* Task to complete: Please copy every line with the string "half" from the entries below.

* Given entries:
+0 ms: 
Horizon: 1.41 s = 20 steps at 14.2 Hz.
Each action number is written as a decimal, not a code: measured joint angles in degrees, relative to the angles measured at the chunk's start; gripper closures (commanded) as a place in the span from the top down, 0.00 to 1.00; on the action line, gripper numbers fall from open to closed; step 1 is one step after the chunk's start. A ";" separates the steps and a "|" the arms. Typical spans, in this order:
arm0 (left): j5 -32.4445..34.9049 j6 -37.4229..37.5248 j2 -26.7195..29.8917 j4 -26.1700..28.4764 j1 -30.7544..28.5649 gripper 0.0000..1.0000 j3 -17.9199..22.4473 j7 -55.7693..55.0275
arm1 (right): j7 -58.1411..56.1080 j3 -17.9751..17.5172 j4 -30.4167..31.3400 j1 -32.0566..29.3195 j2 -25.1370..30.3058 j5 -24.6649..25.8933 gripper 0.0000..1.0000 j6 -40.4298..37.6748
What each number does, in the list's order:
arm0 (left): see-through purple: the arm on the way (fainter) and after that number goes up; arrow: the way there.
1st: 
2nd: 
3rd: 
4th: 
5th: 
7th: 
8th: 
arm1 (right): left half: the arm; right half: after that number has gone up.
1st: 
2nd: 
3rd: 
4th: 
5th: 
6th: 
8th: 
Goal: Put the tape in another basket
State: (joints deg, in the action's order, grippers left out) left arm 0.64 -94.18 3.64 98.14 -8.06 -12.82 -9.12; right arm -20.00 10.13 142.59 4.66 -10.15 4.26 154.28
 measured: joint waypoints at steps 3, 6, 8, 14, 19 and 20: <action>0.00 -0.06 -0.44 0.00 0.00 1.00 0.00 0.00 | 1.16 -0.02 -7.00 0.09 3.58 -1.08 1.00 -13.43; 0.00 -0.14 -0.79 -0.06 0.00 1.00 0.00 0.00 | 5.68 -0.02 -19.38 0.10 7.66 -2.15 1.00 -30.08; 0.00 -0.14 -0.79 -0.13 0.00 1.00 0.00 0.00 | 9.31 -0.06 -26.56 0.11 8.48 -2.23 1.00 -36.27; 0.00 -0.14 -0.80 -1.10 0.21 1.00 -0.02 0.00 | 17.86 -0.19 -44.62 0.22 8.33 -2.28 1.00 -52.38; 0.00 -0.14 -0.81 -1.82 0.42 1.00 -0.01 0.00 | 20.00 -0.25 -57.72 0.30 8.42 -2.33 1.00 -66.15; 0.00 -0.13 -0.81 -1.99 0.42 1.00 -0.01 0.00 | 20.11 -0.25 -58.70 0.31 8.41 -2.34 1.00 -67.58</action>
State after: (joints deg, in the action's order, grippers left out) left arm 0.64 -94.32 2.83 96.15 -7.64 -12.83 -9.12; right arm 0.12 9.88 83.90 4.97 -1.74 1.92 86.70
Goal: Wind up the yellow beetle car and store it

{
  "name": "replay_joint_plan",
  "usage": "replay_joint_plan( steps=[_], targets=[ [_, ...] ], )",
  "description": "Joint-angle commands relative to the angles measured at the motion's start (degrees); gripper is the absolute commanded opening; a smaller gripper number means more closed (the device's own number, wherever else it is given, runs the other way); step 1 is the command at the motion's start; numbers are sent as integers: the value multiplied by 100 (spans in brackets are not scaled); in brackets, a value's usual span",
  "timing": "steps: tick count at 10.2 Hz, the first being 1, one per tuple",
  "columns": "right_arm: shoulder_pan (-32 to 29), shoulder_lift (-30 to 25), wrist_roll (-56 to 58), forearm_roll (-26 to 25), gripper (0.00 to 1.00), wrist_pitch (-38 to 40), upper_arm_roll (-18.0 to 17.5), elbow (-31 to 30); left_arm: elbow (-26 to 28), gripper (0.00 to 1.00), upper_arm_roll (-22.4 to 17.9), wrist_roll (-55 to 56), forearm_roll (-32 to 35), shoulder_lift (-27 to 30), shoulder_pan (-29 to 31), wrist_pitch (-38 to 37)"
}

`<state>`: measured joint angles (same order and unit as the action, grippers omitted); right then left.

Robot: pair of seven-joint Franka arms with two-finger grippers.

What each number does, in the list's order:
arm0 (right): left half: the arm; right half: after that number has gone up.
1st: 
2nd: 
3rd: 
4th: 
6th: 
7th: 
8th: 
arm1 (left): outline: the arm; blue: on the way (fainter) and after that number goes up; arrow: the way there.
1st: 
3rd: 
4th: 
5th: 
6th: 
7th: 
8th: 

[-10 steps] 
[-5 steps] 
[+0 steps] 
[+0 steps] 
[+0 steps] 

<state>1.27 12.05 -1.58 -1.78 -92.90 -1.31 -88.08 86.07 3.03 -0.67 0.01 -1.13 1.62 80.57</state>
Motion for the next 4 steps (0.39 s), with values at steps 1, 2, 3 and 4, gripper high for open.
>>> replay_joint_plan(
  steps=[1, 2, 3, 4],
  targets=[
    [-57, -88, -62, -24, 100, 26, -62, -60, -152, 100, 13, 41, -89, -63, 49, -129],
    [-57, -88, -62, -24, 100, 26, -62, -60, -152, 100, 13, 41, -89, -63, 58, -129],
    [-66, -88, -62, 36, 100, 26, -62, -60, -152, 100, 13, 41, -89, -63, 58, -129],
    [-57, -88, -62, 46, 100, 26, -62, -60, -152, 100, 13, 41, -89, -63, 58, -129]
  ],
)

* Final answer:
arm1 (right): left half: the arm; right half: after that number has gone up.
arm0 (right): left half: the arm; right half: after that number has gone up.

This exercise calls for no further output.